Average Wholesale Price

Average Wholesale Price (AWP) refers to a calculation of the average price at which prescription drugs are purchased at the wholesale level. The AWP is calculated from data provided by drug manufacturers, wholesalers and other suppliers. This pricing data was originally designed to help government and private payers know how much prescription drugs cost.

However, the AWP does not reflect the true market prices for pharmaceuticals. In recent years, lawsuits have exposed the practice where AWPs have been inflated by price reporting services, wholesalers, and pharmacy benefit managers.

What this means is that employers may end up paying more than necessary due to an inflated AWP. By working with trusted brokers and reliable data, employers can negotiate for lower cost benefits using the real AWP.

Rebates

We’ve explained before that PBMs negotiate with different industry players, including drug manufacturers. These negotiations are important in containing costs of prescription benefit programs.   

Pharmacy benefit managers negotiate with drug manufacturers to receive rebates. Drug manufacturers offer rebates in exchange for a drug being placed in the formulary – a list of approved drugs.

Rebates are paid to the PBM and may or may not be passed to the employer or plan sponsor. Therefore, the definition and application of rebates is important for employers to understand. Rebates are negotiable element in PBM contracts.   

In some cases, a PBM can circumvent the rebate pass through process by categorizing rebates in a different way – by calling it an administrative fee or grant.  

Specialty Drugs

Specialty drugs are important for employers and payers to consider because they’re expensive and those costs are difficult to control.
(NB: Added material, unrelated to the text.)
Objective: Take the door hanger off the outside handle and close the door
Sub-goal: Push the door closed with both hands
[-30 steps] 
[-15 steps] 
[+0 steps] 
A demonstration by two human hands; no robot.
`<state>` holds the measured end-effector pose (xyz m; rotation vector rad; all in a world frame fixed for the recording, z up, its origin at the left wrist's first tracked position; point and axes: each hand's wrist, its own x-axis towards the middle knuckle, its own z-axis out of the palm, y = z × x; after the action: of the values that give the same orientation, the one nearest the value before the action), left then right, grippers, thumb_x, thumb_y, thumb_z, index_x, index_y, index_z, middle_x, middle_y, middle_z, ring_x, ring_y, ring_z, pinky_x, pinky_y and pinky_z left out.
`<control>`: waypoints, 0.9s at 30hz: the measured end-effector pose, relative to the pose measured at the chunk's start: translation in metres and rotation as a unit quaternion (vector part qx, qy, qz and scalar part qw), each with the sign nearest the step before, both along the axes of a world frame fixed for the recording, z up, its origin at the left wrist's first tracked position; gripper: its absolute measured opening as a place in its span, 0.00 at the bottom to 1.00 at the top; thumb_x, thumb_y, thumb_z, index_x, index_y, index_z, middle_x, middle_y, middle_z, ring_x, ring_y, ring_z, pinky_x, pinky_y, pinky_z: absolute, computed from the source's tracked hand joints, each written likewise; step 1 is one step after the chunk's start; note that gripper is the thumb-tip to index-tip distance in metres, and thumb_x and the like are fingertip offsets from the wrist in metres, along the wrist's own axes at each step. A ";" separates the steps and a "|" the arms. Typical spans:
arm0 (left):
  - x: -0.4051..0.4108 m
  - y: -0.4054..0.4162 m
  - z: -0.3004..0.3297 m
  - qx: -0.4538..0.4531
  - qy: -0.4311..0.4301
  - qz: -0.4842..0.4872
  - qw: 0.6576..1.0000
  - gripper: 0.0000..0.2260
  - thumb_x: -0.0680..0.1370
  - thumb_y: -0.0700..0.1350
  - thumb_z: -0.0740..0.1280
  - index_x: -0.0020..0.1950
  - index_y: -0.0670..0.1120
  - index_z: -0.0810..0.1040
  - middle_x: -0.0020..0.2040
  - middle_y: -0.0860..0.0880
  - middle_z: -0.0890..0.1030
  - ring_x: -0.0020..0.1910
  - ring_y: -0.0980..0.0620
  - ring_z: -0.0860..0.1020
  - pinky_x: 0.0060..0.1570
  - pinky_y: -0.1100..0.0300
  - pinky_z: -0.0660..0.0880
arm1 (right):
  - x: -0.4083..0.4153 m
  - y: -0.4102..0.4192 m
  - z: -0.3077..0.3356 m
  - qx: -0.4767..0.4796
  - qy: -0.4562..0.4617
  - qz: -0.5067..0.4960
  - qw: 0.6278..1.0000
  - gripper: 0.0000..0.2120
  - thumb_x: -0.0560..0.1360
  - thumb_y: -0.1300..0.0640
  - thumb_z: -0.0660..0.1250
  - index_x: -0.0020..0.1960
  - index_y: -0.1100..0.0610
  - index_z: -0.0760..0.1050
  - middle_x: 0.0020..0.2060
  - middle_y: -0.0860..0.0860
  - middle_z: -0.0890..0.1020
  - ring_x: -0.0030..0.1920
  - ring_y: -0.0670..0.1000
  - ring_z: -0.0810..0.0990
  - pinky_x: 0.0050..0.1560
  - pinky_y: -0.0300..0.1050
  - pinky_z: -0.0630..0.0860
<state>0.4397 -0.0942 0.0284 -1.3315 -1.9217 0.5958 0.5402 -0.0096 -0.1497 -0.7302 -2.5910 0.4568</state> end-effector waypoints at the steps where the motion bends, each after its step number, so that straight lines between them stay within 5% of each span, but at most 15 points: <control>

These drugs generally fall into the category of high-cost drugs that treat complex medical conditions.

Specialty drug costs comprise a disproportionate share of pharmacy budgets that help a relatively small number of people. Employers must strategize with PBMs or their prescription benefit plan sponsor on how to contain the costs of specialty drugs.

Maximum Allowable Cost

A maximum allowable cost (MAC) refers to the upper limit a PBM will pay for prescription drugs. MAC is applied to generic drugs or brand name drugs that have generic versions (referred to as multi-source brands).  

PBMs establish a MAC list to reduce drug costs. These savings are either passed through to the employer or kept as revenue for the pharmacy benefits manager.

There is no standardized MAC formula and PBMs each have different lists. Generally, MAC lists are created based on the availability of a drug, whether multiple manufacturers make the drug, FDA ratings and prices of brand and generic drugs.  

Single Source Generic

After a brand drug’s patent expires, the FDA sometimes grants one company the exclusive right to make the generic form of the drug for a period of time. This time period typically lasts six months to a year. During this period, there is one source for the generic drug; other companies cannot make a generic version until the exclusivity period is over.

As we’ve discussed, the price of single source generics is usually not much lower than the price of branded drugs. When multiple drug companies make their own generic versions of drugs, then prices fall.   

Step Therapy

Step therapy is a program offered by prescription benefit plans and pharmacy benefits managers (PBMs) to contain drug costs. The program requires patients to try less expensive drugs indicated for a specific medical condition before trying a more expensive medication.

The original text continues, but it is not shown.